MATERIAL SHOWN:
##########
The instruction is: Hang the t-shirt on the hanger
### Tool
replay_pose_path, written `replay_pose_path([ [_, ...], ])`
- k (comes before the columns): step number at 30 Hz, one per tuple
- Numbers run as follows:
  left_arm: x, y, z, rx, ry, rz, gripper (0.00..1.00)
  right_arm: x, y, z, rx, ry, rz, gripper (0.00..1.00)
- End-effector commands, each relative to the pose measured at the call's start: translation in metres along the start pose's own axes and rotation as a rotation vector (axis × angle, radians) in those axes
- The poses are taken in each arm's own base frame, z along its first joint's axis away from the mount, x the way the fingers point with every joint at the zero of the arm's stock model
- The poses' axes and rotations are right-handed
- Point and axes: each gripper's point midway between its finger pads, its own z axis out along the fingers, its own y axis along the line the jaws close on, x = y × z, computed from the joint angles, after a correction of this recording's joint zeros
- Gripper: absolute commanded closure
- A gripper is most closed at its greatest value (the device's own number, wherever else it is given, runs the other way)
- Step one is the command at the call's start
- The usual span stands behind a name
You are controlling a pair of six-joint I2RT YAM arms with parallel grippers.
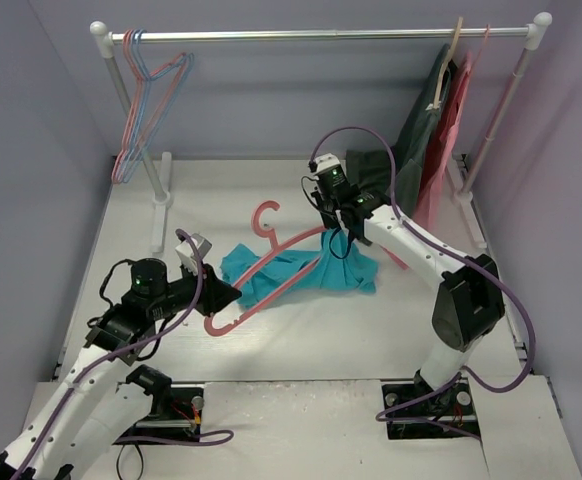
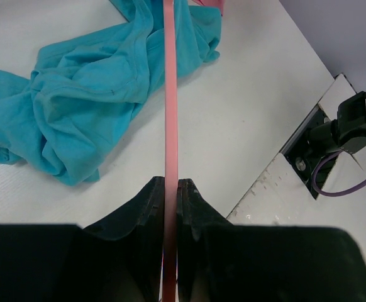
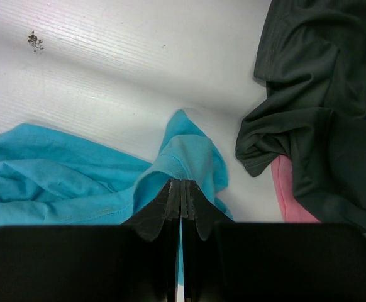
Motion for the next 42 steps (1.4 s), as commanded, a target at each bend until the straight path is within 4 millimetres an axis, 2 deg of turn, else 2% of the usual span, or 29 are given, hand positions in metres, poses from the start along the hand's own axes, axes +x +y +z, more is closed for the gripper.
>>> replay_pose_path([
  [1,-0.022,-0.023,-0.003,0.101,-0.078,0.027,1.0,-0.046,-0.015,-0.033,0.019,-0.141,0.006,1.0],
  [5,-0.026,-0.029,0.0,0.139,-0.108,0.022,1.0,-0.056,-0.006,-0.039,-0.04,-0.172,-0.037,1.0],
  [8,-0.032,-0.027,0.004,0.141,-0.146,0.026,1.0,-0.072,0.003,-0.055,-0.101,-0.22,-0.065,1.0],
  [11,-0.048,-0.024,0.007,0.128,-0.219,0.043,1.0,-0.09,0.012,-0.075,-0.148,-0.274,-0.084,1.0],
  [12,-0.058,-0.014,0.009,0.069,-0.264,0.043,1.0,-0.094,0.013,-0.081,-0.153,-0.287,-0.084,1.0],
  [15,-0.077,-0.001,0.009,-0.02,-0.336,0.058,1.0,-0.101,0.016,-0.094,-0.163,-0.303,-0.085,1.0],
  [18,-0.1,0.001,0.007,-0.05,-0.404,0.087,1.0,-0.105,0.021,-0.104,-0.171,-0.317,-0.089,1.0],
  [21,-0.126,-0.013,0.005,-0.006,-0.467,0.117,1.0,-0.107,0.021,-0.106,-0.165,-0.325,-0.092,1.0],
  [24,-0.142,-0.035,0.005,0.088,-0.486,0.137,1.0,-0.116,0.023,-0.112,-0.174,-0.348,-0.102,1.0],
  [27,-0.144,-0.053,0.007,0.163,-0.486,0.141,1.0,-0.125,0.02,-0.114,-0.155,-0.369,-0.117,1.0],
  [31,-0.142,-0.062,0.01,0.193,-0.486,0.144,1.0,-0.135,0.02,-0.114,-0.147,-0.383,-0.131,1.0],
  [35,-0.141,-0.07,0.014,0.217,-0.493,0.15,1.0,-0.147,0.026,-0.124,-0.177,-0.416,-0.13,1.0],
  [39,-0.14,-0.075,0.013,0.244,-0.518,0.133,1.0,-0.143,0.023,-0.125,-0.158,-0.408,-0.154,1.0],
  [42,-0.14,-0.07,0.011,0.221,-0.54,0.113,1.0,-0.138,0.023,-0.128,-0.163,-0.402,-0.17,1.0],
])
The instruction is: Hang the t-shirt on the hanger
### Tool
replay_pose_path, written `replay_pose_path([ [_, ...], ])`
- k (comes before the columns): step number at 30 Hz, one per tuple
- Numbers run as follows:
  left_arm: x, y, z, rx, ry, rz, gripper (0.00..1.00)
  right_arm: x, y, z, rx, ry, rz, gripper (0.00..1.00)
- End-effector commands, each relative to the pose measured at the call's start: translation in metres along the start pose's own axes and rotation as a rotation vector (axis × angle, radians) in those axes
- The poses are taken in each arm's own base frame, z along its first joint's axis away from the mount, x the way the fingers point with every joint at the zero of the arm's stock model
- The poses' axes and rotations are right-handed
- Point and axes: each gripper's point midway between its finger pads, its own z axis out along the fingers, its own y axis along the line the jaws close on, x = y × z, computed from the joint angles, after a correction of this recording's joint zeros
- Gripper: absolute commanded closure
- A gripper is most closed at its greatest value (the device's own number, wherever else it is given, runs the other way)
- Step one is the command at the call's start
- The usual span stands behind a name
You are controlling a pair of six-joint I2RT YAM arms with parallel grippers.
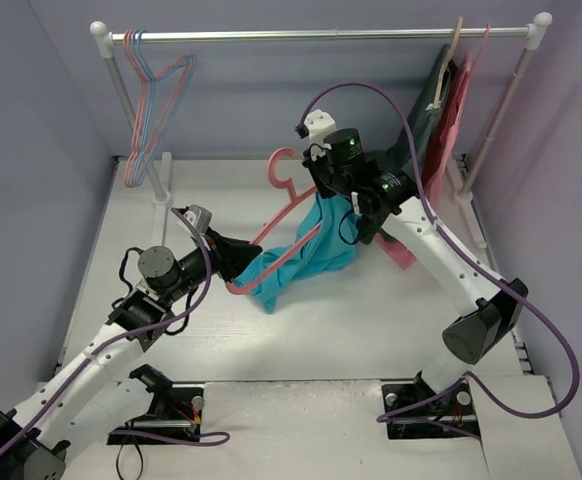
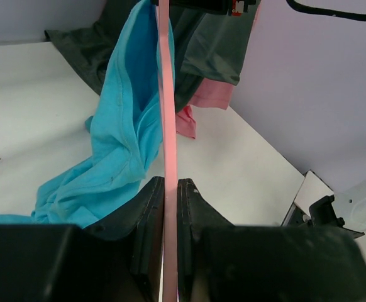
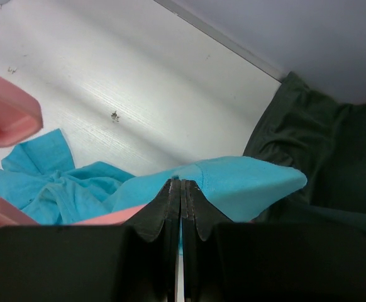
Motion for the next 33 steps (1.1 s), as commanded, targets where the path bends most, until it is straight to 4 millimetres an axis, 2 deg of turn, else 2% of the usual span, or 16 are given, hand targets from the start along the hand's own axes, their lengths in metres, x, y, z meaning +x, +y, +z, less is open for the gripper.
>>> replay_pose_path([
  [1,-0.048,-0.031,-0.004,0.109,-0.182,0.04,1.0,-0.027,0.003,-0.016,-0.021,-0.094,-0.012,1.0],
  [5,-0.047,-0.023,-0.001,0.079,-0.209,0.033,1.0,-0.036,0.026,-0.029,-0.09,-0.136,-0.046,1.0],
  [12,-0.051,-0.028,0.011,0.123,-0.232,0.015,1.0,-0.049,0.069,-0.052,-0.236,-0.198,-0.1,1.0],
  [21,-0.07,-0.025,0.008,0.086,-0.308,0.087,1.0,-0.044,0.07,-0.073,-0.264,-0.198,-0.095,1.0],
  [27,-0.073,-0.03,0.014,0.13,-0.33,0.071,1.0,-0.034,0.077,-0.073,-0.287,-0.162,-0.104,1.0],
  [30,-0.071,-0.029,0.014,0.13,-0.329,0.07,1.0,-0.036,0.071,-0.077,-0.272,-0.156,-0.113,0.72],
  [31,-0.07,-0.028,0.014,0.129,-0.328,0.073,1.0,-0.033,0.071,-0.079,-0.276,-0.144,-0.133,0.66],
  [32,-0.069,-0.027,0.014,0.126,-0.324,0.077,1.0,-0.039,0.068,-0.084,-0.273,-0.155,-0.138,0.58],
  [33,-0.068,-0.027,0.014,0.124,-0.323,0.082,1.0,-0.036,0.068,-0.087,-0.277,-0.136,-0.152,0.48],
])
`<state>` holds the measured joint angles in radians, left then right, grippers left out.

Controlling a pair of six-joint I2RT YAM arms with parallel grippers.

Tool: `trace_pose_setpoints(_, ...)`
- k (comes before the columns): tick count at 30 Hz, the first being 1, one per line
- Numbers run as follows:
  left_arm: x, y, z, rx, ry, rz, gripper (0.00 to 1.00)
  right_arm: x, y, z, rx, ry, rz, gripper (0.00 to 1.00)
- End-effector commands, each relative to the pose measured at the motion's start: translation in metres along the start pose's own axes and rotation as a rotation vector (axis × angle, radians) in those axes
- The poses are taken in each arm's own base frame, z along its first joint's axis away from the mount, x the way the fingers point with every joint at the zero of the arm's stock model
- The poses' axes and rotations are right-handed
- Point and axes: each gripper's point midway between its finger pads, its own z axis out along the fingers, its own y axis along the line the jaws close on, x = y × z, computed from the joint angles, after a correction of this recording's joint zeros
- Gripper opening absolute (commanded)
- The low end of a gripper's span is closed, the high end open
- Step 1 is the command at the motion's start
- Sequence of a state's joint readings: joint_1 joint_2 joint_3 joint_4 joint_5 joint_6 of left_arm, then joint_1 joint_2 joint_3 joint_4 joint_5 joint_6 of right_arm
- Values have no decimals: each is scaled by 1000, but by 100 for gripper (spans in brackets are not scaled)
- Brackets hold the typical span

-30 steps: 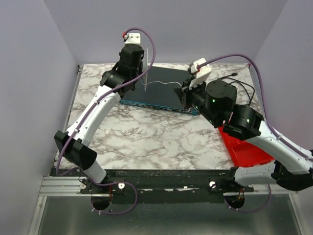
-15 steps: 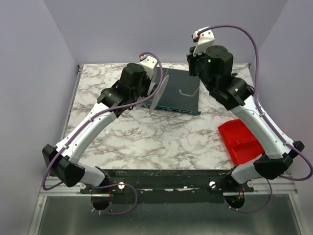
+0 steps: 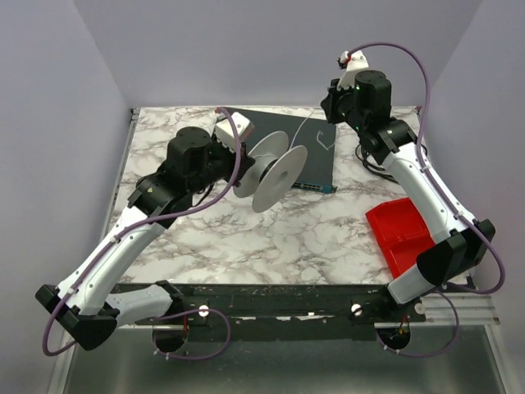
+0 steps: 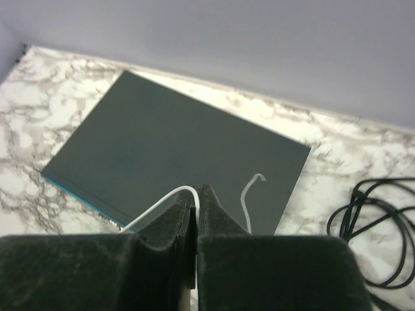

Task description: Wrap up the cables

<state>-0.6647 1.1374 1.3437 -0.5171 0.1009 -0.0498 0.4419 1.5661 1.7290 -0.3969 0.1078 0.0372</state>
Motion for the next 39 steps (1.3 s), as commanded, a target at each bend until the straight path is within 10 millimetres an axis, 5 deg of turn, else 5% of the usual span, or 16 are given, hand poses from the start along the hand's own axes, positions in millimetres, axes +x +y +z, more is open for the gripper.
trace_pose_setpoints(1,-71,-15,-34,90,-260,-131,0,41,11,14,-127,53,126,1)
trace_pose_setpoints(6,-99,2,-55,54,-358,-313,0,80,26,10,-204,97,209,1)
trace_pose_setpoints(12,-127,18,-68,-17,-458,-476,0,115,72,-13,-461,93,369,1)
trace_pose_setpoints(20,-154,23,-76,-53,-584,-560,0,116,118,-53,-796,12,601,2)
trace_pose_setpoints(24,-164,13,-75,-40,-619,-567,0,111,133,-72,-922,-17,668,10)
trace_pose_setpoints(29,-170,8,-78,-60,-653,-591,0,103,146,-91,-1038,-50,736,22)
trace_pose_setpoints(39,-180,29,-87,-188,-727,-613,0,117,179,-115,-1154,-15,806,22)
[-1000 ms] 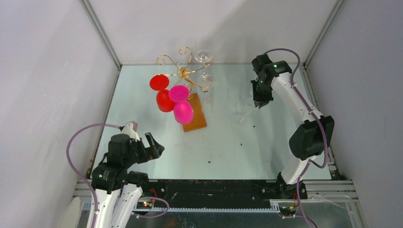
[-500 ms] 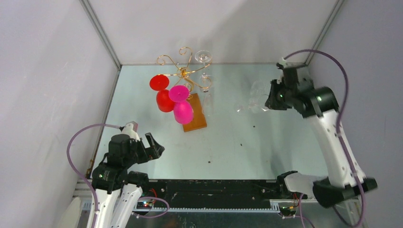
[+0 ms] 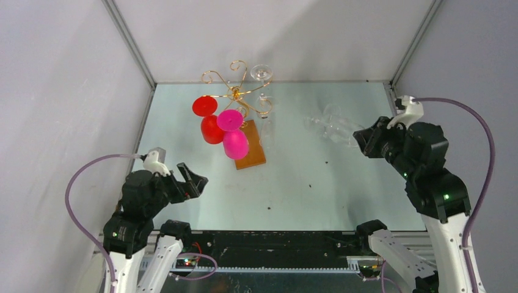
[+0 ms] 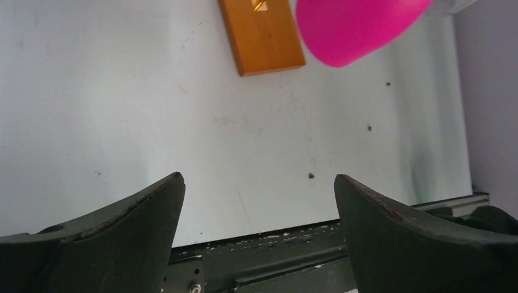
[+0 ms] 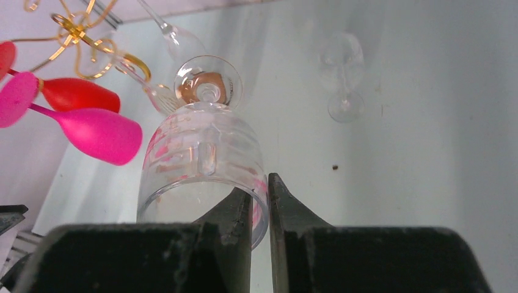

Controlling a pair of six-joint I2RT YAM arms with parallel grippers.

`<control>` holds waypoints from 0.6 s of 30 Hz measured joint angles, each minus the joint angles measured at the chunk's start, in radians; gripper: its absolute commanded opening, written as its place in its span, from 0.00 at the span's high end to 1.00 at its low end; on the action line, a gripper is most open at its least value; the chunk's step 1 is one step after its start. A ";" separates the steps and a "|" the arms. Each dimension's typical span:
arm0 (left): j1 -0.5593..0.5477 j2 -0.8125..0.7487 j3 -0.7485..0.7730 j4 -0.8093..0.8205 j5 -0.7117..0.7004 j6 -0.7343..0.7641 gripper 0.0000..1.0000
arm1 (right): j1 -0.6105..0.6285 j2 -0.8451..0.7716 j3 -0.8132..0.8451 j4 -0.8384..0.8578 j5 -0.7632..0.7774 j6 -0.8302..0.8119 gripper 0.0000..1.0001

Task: Place the wine glass upside down on the wine glass rack
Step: Turn the wine glass upside down at the wine rack.

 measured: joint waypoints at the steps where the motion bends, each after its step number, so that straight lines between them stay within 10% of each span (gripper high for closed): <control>1: 0.000 0.000 0.014 0.001 0.011 -0.004 0.00 | -0.003 -0.023 -0.021 0.033 -0.002 0.000 1.00; 18: 0.003 0.010 0.239 0.159 0.303 -0.132 0.00 | -0.016 -0.307 -0.307 0.514 -0.079 -0.027 1.00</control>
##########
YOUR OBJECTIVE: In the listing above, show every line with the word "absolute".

EXPECTED ANSWER:
- Gripper: absolute commanded closure
- Gripper: absolute commanded closure
- Gripper opening absolute (commanded)
`<control>` holds waypoints from 0.6 s of 30 Hz measured joint angles, each minus the joint angles measured at the chunk's start, in radians; gripper: its absolute commanded opening, written as its place in its span, from 0.00 at the span's high end to 1.00 at its low end; on the action line, a gripper is most open at its least value; the chunk's step 1 is one step after its start. A ";" separates the steps and a "|" the arms. Each dimension's typical span:

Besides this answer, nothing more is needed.